Central Milton Keynes Shopping Centre
Midsummer Place, Milton Keynes - geograph.org.uk - 1207993.jpg
The arc joining intu Milton Keynes to the Centre:MK
Location Milton Keynes, United Kingdom
Opening date 25 September 1979
Developer MKDC
Owner Prudential, Hermes (thecentre:mk)
Intu Properties (intu Milton Keynes)
No. of stores and services over 220 (thecentre:mk)
over 50 intu (Milton Keynes)
No. of anchor tenants

4

Total length 1 km
Total retail floor area 1,790,000 ft² (166,000 m²)[1][not in citation given]
No. of floors Basically 1, 2 or 3 in much bigger stores
Parking over 17,000 spaces nearby
Website thecentre:mk
intu Milton Keynes

Central Milton Keynes Shopping Centre is a regional shopping centre located in Milton Keynes, Buckinghamshire, England which is about 50 miles (80 km) north-west of London.
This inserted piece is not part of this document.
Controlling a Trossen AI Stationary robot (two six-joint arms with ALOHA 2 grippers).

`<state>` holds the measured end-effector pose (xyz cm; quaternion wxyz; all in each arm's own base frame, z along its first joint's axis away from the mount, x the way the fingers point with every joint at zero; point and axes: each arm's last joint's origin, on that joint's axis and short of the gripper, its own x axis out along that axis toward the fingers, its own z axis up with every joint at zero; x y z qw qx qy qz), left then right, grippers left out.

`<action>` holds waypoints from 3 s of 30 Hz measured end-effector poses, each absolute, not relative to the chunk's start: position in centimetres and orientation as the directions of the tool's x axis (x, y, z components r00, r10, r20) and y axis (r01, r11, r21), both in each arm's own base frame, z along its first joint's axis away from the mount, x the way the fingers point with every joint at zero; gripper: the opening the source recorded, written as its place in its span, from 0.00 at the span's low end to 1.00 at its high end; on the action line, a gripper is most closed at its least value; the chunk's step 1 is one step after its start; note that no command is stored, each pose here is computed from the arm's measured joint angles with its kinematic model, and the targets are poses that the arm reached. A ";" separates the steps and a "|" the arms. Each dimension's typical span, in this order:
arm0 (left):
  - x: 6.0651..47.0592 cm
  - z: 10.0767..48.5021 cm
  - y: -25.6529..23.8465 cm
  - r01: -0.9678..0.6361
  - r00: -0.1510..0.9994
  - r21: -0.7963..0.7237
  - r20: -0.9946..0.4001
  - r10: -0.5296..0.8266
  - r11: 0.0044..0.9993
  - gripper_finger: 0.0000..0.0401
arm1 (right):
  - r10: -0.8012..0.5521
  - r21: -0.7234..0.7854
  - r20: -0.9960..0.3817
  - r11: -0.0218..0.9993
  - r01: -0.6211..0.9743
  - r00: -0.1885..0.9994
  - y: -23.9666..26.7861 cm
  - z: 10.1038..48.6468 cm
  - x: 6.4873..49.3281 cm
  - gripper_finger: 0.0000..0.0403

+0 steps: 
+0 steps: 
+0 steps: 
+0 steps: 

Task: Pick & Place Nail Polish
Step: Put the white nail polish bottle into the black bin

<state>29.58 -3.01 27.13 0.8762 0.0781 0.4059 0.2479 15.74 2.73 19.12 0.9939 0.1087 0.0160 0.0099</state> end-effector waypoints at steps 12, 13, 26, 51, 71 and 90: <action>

It comprises two adjacent shopping centres, the grade II listed building thecentre:mk which opened in 1979, and intu Milton Keynes (originally Midsummer Place) opened in 2000.[2] The Centre:MK is anchored by John Lewis, House of Fraser and Marks and Spencer, with Debenhams at intu Milton Keynes. The complex is the 15th largest shopping centre in the UK, with a floor area of 1,790,000 sq ft (166,000 m2).[citation needed]

Development[edit]

The Milton Keynes Development Corporation began work on the Shopping Building in 1973. It was to be the largest building of Central Milton Keynes. It had a total length of over 1 kilometer and a maximum width of 116 meters. It was built at the highest point in the "New City". The architects were Derek Walker, Stuart Mosscrop, and Christopher Woodward, who had all been significant architects at the MK Development Corporation; and the engineers were Felix Samuely and Partners. The shopping area was opened on 25 September 1979 by Margaret Thatcher. The building's sleek envelope accommodated 130 shops and six department stores, arranged along two parallel day-lit arcades, each 800 meters long and planted with sub-tropical and temperate trees.

Architecture[edit]

The cool, elegant, steel framed design was influenced by the architecture of Ludwig Mies van der Rohe[3] and echoed glazed shopping streets or arcades on the grand scale of the Galleria in Milan. The designer, Derek Walker, also likened it to the Crystal Palace.[4] It was described in 1993 as "still the best-looking if no longer the biggest shopping centre in the British Isles".[5] It is unusual for second generation shopping centres in Europe for the amount of daylight allowed into the public areas, for the rigorous control of retail facias along the arcades themselves, for its public art, the unusually high level of accessibility for visitors with limited mobility (and other users laden with children and shopping), the lavish extent of the public spaces and their interior planting (reduced since the buildings was completed) and for the cool mirrored exterior.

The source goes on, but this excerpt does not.